= THE DATA =
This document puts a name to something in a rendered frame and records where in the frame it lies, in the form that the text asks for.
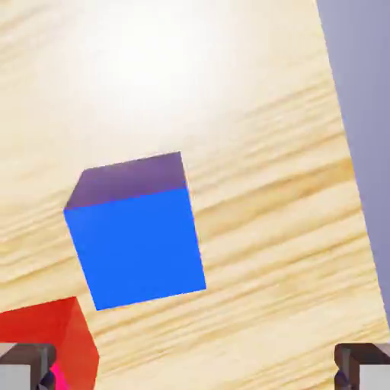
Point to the small blue cube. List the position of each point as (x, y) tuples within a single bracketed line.
[(134, 240)]

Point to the small red cube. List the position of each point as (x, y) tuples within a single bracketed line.
[(61, 323)]

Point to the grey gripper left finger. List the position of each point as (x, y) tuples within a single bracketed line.
[(21, 362)]

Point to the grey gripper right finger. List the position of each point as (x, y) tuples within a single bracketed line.
[(362, 362)]

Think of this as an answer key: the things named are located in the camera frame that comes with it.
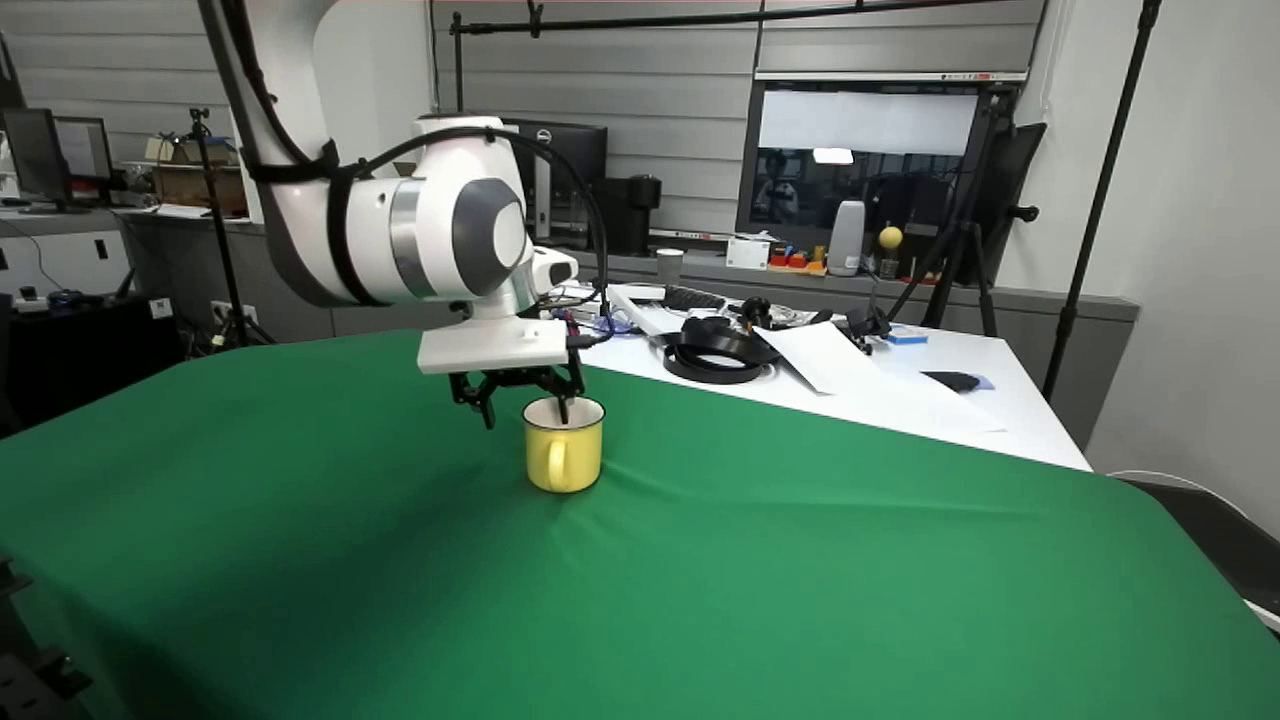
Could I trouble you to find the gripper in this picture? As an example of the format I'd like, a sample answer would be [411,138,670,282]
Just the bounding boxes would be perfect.
[448,362,588,432]

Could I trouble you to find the yellow enamel mug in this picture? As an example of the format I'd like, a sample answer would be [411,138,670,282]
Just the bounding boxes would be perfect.
[521,396,607,495]

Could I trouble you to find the black keyboard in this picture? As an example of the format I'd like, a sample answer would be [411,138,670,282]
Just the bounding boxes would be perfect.
[660,285,730,313]

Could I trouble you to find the green cloth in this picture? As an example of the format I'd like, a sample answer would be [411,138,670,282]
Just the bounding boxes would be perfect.
[0,329,1280,720]

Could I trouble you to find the black coffee machine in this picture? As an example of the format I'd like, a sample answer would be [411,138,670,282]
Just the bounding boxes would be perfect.
[598,174,663,257]

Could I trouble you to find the black monitor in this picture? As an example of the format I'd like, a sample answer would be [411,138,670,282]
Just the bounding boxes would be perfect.
[500,119,609,244]

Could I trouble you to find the orange and red toy blocks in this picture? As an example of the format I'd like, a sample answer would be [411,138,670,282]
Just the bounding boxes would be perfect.
[769,244,830,277]

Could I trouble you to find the white paper sheet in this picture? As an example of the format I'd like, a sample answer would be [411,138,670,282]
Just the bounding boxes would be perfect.
[751,321,1007,435]

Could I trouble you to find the white cylinder speaker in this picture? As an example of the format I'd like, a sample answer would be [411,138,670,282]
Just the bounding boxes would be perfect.
[827,200,868,278]

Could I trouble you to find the cardboard box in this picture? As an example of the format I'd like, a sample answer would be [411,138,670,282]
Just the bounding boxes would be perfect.
[146,137,248,217]

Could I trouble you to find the black overhead rod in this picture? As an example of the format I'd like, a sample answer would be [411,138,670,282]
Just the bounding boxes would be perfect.
[449,0,1001,113]

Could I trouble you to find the black cabinet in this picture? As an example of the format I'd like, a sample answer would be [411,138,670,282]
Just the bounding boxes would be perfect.
[0,293,188,437]

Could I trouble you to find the black tripod stand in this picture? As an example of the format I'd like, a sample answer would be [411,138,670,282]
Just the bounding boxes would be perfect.
[886,88,1048,338]

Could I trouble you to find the white table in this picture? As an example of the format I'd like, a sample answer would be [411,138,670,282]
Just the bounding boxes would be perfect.
[575,283,1093,472]

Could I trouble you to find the row of monitors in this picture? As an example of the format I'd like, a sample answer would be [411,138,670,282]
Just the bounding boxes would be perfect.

= THE PROBLEM =
Only lines of the data holding the word "that" go in the answer. Please copy each of them.

= WRITTEN ANSWER =
This document puts a name to something in a rendered frame and records where in the frame it lies, in the form that the text asks for.
Think of this as an answer key: the things named are located in the camera frame that comes with it.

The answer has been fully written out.